To integrate Python or R scripts in Power BI for advanced statistical analysis, follow these best practices:
1. Enable Python or R in Power BI
- 
Go to: File > Options and settings > Options > Python scripting / R scripting
 
- 
Install Python (Anaconda recommended) or R with necessary packages:
- 
Python: pandas, numpy, scikit-learn, matplotlib, etc.
 
- 
R: ggplot2, dplyr, forecast, caret, etc.
 
 
- 
Set the correct Python/R home directory in Power BI settings.
 
2. Use Python or R in Power Query (Transform Data)
- 
In Power Query, select Transform Data > Run Python Script / Run R Script.
 
- 
Example for Python (Regression Analysis):
 
import pandas as pd
from sklearn.linear_model import LinearRegression
# Load Power BI dataset
dataset = dataset.dropna()  # Handle missing values
# Define model
X = dataset[['Feature1', 'Feature2']]
y = dataset['Target']
model = LinearRegression().fit(X, y)
# Predict and return results
dataset['Prediction'] = model.predict(X)
Example for R (Clustering Analysis):
library(dplyr)
library(cluster)
# Remove missing values
dataset <- na.omit(dataset)
# Perform k-means clustering
set.seed(123)
kmeans_result <- kmeans(dataset[, c("Feature1", "Feature2")], centers=3)
# Append cluster labels
dataset$Cluster <- as.factor(kmeans_result$cluster)

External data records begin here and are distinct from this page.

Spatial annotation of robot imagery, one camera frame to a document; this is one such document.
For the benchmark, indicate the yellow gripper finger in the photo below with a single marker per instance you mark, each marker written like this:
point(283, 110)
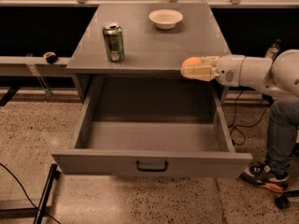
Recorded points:
point(209, 60)
point(203, 73)

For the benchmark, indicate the grey cabinet desk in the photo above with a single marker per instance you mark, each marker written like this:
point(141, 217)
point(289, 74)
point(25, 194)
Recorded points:
point(147, 49)

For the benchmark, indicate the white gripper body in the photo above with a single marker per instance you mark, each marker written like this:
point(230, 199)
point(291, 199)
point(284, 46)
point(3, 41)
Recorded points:
point(228, 69)

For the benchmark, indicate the black metal floor stand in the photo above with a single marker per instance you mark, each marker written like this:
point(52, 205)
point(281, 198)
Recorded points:
point(35, 208)

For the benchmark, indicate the person's sneaker near drawer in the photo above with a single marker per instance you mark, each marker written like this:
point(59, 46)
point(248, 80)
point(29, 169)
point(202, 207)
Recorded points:
point(263, 176)

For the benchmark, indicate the black drawer handle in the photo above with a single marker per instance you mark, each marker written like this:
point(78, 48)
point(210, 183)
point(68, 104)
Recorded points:
point(151, 167)

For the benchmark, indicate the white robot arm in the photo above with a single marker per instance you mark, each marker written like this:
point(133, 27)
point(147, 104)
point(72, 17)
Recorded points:
point(279, 77)

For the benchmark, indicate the green soda can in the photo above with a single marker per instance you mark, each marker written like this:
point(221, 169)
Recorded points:
point(113, 39)

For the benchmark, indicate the orange fruit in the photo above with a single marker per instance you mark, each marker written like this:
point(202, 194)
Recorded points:
point(191, 62)

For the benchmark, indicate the small black yellow object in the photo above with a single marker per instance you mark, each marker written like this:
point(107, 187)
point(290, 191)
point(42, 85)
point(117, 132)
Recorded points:
point(50, 57)

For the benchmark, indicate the grey metal rail shelf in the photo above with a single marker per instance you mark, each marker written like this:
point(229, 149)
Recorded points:
point(11, 66)

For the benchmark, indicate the person's jeans leg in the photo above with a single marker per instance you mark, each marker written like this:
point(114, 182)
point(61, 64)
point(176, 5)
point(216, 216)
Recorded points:
point(282, 130)

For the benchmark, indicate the clear plastic bottle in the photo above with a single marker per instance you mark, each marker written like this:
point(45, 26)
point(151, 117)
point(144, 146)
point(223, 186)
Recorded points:
point(273, 50)

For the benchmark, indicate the white bowl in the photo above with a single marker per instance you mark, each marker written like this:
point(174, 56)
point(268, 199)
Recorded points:
point(165, 19)

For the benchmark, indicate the grey open top drawer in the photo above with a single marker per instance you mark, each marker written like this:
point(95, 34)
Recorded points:
point(152, 120)

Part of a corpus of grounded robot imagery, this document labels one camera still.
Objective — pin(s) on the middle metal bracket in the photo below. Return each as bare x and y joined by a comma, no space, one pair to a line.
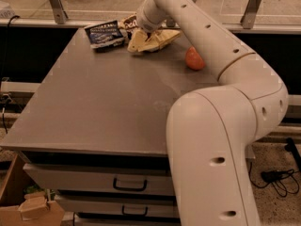
170,22

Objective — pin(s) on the grey drawer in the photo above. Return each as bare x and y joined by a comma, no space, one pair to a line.
98,179
112,205

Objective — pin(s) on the metal bracket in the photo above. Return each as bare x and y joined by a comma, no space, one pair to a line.
170,22
58,11
249,17

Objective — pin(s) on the blue chip bag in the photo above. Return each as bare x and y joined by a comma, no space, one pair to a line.
104,35

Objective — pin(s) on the black drawer handle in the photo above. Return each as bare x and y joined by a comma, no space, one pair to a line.
134,211
134,186

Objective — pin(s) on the black top drawer handle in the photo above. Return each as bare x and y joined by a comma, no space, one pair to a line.
134,186

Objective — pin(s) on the brown sea salt chip bag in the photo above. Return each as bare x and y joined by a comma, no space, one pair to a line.
129,25

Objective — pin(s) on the right metal bracket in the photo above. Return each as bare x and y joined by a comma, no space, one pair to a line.
249,17

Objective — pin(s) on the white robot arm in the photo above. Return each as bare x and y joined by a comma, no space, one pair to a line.
208,130

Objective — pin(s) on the left metal bracket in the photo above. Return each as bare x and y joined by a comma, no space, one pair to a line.
58,11

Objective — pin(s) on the top grey drawer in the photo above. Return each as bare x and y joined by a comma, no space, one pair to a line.
98,179

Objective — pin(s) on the cardboard box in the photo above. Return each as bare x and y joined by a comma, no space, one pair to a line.
18,208

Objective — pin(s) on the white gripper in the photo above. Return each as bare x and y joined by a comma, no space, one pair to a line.
146,23

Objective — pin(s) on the red apple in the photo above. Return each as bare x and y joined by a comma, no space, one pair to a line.
193,60

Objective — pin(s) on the grey drawer cabinet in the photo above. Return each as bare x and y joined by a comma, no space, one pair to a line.
108,110

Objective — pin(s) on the black power adapter with cable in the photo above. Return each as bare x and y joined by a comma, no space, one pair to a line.
275,179

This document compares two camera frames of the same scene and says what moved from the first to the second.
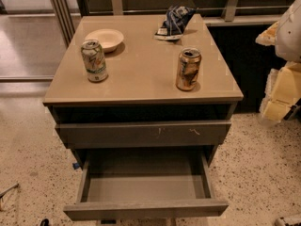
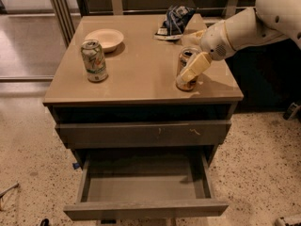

3. Visualize Results in Power BI
- 
Use Tables, Charts, or Custom Visuals to display Python/R-generated insights.
 
- 
For advanced visualizations:
 
import matplotlib.pyplot as plt
plt.plot(dataset['Date'], dataset['Prediction'], label="Forecast")
plt.legend()
plt.show()
 
4. Ensure Performance & Compatibility
- 
Avoid large datasets—Power BI limits script processing to 30 minutes and 500MB RAM.
 
- 
Run heavy computations externally (Azure ML, Databricks, SQL with ML Services).
 
- 
Schedule Power BI dataset refresh for periodic updates in Power BI Service.